» What you should do
Transcribe, without alteration, only the lines from the one containing "If you could mark the pink cloud-print" through the last line of the material, both ends included.

---*---

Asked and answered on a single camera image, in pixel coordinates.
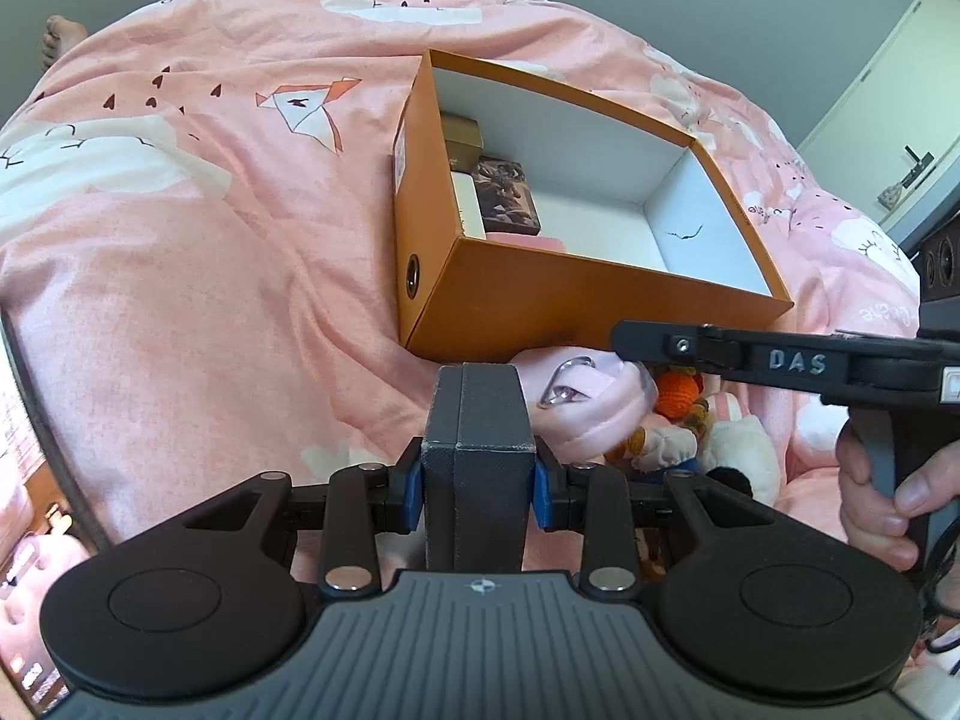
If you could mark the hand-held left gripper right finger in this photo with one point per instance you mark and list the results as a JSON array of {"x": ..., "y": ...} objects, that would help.
[{"x": 541, "y": 491}]

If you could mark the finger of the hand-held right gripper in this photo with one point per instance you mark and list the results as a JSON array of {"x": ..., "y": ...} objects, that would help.
[{"x": 652, "y": 341}]

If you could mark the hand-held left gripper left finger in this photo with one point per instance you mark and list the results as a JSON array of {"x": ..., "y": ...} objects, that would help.
[{"x": 411, "y": 491}]

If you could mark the orange crochet toy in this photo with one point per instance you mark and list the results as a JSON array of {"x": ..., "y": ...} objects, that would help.
[{"x": 675, "y": 394}]

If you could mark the black box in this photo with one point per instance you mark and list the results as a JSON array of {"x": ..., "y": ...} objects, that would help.
[{"x": 480, "y": 480}]

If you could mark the orange cardboard box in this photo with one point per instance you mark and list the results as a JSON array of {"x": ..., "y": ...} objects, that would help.
[{"x": 570, "y": 300}]

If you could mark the white plush toy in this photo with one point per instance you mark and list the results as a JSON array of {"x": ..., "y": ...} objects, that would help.
[{"x": 739, "y": 450}]

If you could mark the pink box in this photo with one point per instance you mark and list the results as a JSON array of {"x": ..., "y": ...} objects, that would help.
[{"x": 525, "y": 241}]

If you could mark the brown printed small box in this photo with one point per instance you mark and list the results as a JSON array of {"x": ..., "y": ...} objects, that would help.
[{"x": 510, "y": 195}]

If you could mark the cream cardboard box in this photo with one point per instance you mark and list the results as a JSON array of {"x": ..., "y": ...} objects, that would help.
[{"x": 466, "y": 202}]

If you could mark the gold box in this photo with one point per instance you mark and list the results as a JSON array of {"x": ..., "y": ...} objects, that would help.
[{"x": 461, "y": 136}]

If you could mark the person's right hand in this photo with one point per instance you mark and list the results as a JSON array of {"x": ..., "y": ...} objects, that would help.
[{"x": 862, "y": 495}]

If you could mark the hanging door charm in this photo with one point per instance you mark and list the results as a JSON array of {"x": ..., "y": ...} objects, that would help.
[{"x": 891, "y": 196}]

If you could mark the white door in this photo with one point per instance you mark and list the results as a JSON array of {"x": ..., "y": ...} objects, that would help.
[{"x": 885, "y": 105}]

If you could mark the pink cloud-print blanket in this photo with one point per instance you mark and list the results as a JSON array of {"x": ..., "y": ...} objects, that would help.
[{"x": 187, "y": 240}]

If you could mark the person's foot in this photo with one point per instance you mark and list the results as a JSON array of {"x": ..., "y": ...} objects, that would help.
[{"x": 64, "y": 34}]

---*---

» Solved problem
If you could mark the pink cloud-print blanket in this photo with one point per instance you mark and list the results as a JSON array of {"x": ..., "y": ...} objects, that would help.
[{"x": 187, "y": 240}]

If you could mark the person's foot in this photo with one point per instance you mark and list the results as a JSON array of {"x": ..., "y": ...} objects, that would help.
[{"x": 64, "y": 34}]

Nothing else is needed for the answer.